Language-specific software archives, such as those maintained by
individual software vendors or volunteers, do not share that
breadth. Since many programs in high-level languages may be readily
translated from, say, GAUSS to MATLAB, this breadth may be very
welcome to the user. And, of course, the description of each
software component will contain the link to retrieve it from the
archive.

Although RePEc constitutes a "virtual archive" of metadata
describing tens of thousands of working papers, journal articles and
software components, it does not provide a user interface per se.
The RePEc metadata are in the public domain, so that a variety of
"user services" may be established which take these data and present
them on the Web with different user interfaces. The only restriction
placed by the RePEc team on use of the metadata is that they may not
be sold or incorporated into a product that is sold. 

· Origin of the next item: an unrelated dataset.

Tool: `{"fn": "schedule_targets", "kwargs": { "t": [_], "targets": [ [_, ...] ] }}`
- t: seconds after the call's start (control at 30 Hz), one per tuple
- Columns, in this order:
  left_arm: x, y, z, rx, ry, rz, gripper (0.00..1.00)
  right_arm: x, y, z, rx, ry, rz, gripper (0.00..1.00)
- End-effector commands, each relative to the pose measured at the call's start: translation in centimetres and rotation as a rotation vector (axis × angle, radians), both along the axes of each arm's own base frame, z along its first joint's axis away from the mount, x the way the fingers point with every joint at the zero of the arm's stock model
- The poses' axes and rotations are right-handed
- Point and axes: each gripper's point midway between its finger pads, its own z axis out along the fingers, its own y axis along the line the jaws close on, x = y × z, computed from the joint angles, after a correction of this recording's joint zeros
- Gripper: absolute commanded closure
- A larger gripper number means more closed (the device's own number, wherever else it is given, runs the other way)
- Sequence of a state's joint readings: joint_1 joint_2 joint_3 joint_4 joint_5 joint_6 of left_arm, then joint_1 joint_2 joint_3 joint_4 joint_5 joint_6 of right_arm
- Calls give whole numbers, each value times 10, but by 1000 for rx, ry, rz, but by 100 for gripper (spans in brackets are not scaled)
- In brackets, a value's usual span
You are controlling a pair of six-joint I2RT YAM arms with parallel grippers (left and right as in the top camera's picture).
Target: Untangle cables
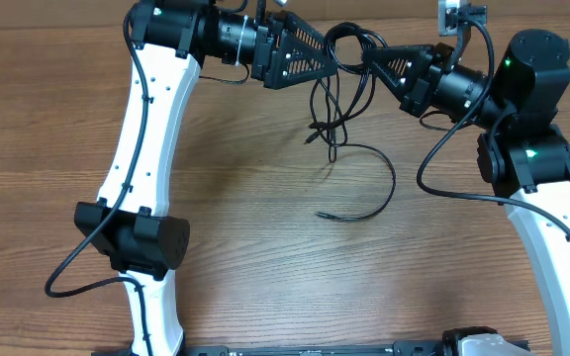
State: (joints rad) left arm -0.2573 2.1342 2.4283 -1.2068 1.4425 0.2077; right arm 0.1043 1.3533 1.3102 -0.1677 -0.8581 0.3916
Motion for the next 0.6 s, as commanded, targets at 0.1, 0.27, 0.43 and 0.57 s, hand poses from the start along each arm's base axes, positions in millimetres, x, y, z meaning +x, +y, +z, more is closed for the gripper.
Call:
{"fn": "schedule_targets", "kwargs": {
  "t": [0.1,0.27,0.43,0.57],
  "targets": [
    [-12,-15,14,-32,-44,-50,0,-9,5,10,15,-19,54,96],
    [-24,-23,23,-82,-64,-113,0,-8,5,10,14,-20,52,96],
    [-22,-21,23,-80,-50,-105,2,-7,4,10,12,-23,46,96],
    [-19,-17,23,-79,-51,-95,44,-7,4,10,9,-25,41,96]
  ]
}}
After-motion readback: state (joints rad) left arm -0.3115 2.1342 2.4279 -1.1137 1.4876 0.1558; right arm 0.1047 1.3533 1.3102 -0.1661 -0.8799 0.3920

RePEc services like IDEAS  (http://ideas.uqam.ca/) regularly
retrieve the information at each archive, process it into a database
and make it available on the web, where it can browsed or searched.
IDEAS is the most popular of a dozen services using part or all of
this data, receiving over 500,000 page hits a month. Its database
includes about 62,000 working papers, 14,000 articles and over 400
software components from almost 1,000 publication series, with over 
21,000 items  available online. 

RepEc also provides a free current notification service, New
Economics Papers (NEP), that disseminates information on the latest
online entries in the RePEc database through email. NEP is a family
of about 40 field-specific mailing lists maintained by specialists
in those fields. Usually, it takes less than a week from the moment
a paper appears on the web until its presence is announced in email.
To view a list of the available field-specific lists and register
for a free subscription, please visit  http://netec.mcc.ac.uk/NEP/.

How your department may participate in RePEc

If your department chooses to contribute to the RePEc database, the
bibliographic data for your working paper series will reside on your
server (either an anonymous FTP server or an HTTP server).  You have
total control over the contents, and how frequently they are
updated. The RePEc templates describing each paper are plain text
files, with a few required entries: e.g.  

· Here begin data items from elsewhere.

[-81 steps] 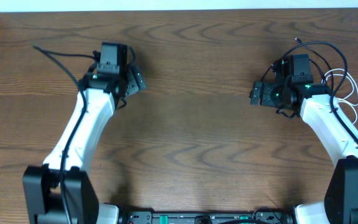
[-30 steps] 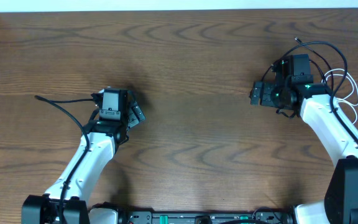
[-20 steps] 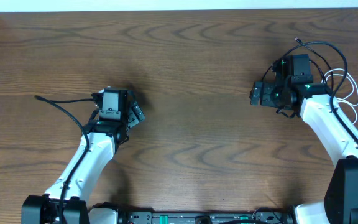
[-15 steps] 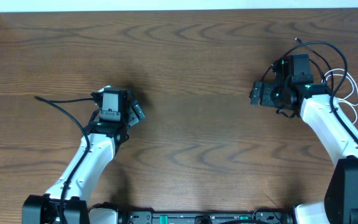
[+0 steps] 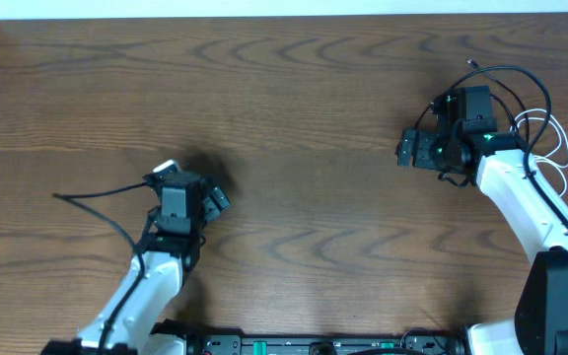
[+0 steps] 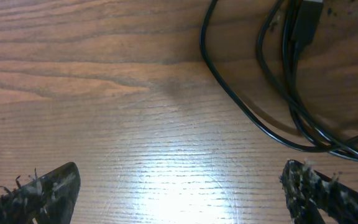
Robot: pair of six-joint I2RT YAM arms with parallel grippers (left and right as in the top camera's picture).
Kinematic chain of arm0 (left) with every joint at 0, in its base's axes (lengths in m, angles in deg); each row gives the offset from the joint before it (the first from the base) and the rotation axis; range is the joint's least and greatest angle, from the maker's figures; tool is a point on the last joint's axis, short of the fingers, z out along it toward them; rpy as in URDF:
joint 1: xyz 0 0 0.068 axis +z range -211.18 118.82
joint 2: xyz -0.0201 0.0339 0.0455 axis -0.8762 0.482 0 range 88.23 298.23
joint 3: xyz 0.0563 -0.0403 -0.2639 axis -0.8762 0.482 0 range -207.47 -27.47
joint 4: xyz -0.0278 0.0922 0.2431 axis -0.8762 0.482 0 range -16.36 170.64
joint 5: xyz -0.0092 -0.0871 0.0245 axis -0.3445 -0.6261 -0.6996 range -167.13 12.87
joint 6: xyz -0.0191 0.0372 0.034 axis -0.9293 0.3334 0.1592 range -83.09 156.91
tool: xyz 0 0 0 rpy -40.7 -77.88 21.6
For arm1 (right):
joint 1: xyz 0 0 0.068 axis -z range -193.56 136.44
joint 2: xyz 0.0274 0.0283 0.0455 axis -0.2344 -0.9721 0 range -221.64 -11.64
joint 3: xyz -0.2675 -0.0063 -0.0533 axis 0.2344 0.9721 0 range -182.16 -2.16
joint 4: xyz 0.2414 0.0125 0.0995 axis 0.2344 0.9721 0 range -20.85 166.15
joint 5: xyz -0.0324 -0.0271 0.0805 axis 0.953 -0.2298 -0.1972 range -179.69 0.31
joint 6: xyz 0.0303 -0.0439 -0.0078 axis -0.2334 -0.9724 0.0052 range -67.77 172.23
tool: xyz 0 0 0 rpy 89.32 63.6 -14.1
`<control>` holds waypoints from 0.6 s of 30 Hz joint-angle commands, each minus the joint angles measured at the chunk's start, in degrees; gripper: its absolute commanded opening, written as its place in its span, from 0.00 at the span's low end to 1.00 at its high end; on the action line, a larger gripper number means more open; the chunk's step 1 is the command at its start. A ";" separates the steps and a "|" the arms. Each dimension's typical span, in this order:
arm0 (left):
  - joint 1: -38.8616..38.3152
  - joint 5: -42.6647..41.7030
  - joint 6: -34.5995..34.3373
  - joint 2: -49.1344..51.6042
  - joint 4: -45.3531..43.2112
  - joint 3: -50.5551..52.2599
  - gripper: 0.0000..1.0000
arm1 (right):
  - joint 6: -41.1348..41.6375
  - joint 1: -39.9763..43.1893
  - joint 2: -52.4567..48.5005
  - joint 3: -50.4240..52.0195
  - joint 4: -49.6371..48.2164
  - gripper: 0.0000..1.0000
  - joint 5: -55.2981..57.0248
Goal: Untangle cables
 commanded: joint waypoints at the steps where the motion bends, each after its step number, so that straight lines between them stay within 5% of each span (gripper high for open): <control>1: 0.20 1.64 -0.28 -2.86 -2.54 3.50 0.98 | 0.11 -0.24 -0.02 0.17 0.07 0.99 -0.31; 18: 0.20 1.60 -0.52 -17.75 -17.86 22.56 0.98 | 0.11 -0.24 -0.02 0.17 0.09 0.99 -0.31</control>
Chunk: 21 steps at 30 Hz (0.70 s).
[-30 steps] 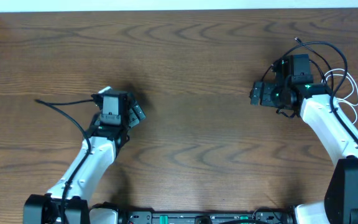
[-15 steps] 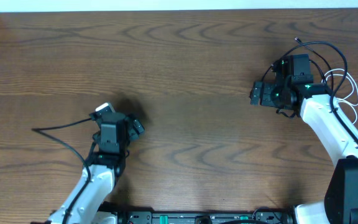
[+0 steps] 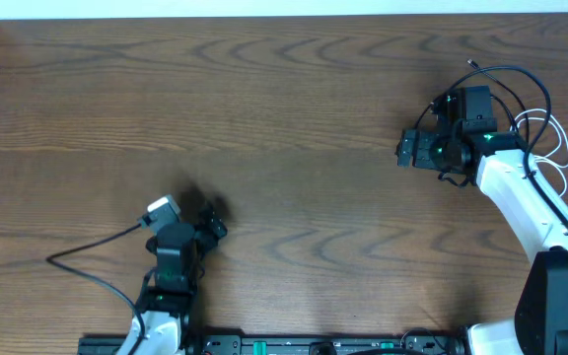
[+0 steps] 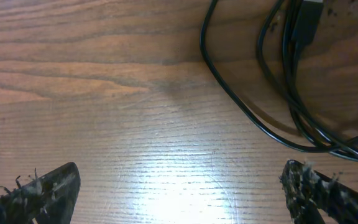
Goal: Untangle cables
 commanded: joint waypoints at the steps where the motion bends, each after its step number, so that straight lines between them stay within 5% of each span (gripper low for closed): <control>1: 0.20 1.20 -0.48 -2.82 0.44 1.36 0.98 | 0.11 -0.24 -0.02 0.17 0.07 0.99 -0.28; 21: 0.20 1.18 -0.50 -21.68 21.75 1.40 0.98 | 0.11 -0.24 -0.02 0.17 0.02 0.99 -0.28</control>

Author-Name: Bill Clinton 
Author-Email: president@whitehouse.gov
Title: My Foreign Policy 
Abstract: This text is a summary of my policy...
Series: Name of the series
File-URL: where the material is kept on the Web
Handle: a code that will permit RePEc software to integrate this
template
 
These files hold all the necessary information about the paper
series and its contents. If a paper is online, its address is
included. These text files are then regularly gathered by the
various RePEc scripts so that your info can be merged into the 
RePEc database and be made available through
services such as IDEAS and NEP.  Note that participating in RePEc is
totally free, and will remain so. You do not have to send any
material anywhere; you need only  maintain your template files on
your server. Your online papers stay on your server, since RePEc 
only links to them. You retain the liberty to post revisions or to
withdraw a paper. RePEc provides a library of scripts that can
generate nicely-formatted HTML listings from the text file 
listings of the papers for your departmental web pages. Or you may
just link to the IDEAS output. All the details for setting up these
template files are provided at
http://ideas.uqam.ca/ideas/stepbystep.html.
Additional help is available on the IDEAS web page. You may also
contact members of the RePEc team for any assistance or advice, via
email to  repec@netec.mcc.ac.uk or zimmermann.christian@uqam.ca.

References

Goffe, William L., (1994) "Computer network resources for
economists", Journal of Economic Perspectives, Vol.8, No.3, 97-119.

Goffe, William L. and Parks, Robert P. (1997), "The future
information infrastructure in economics" Journal of Economic
Perspectives, Vol. 11, No. 3, 75-94.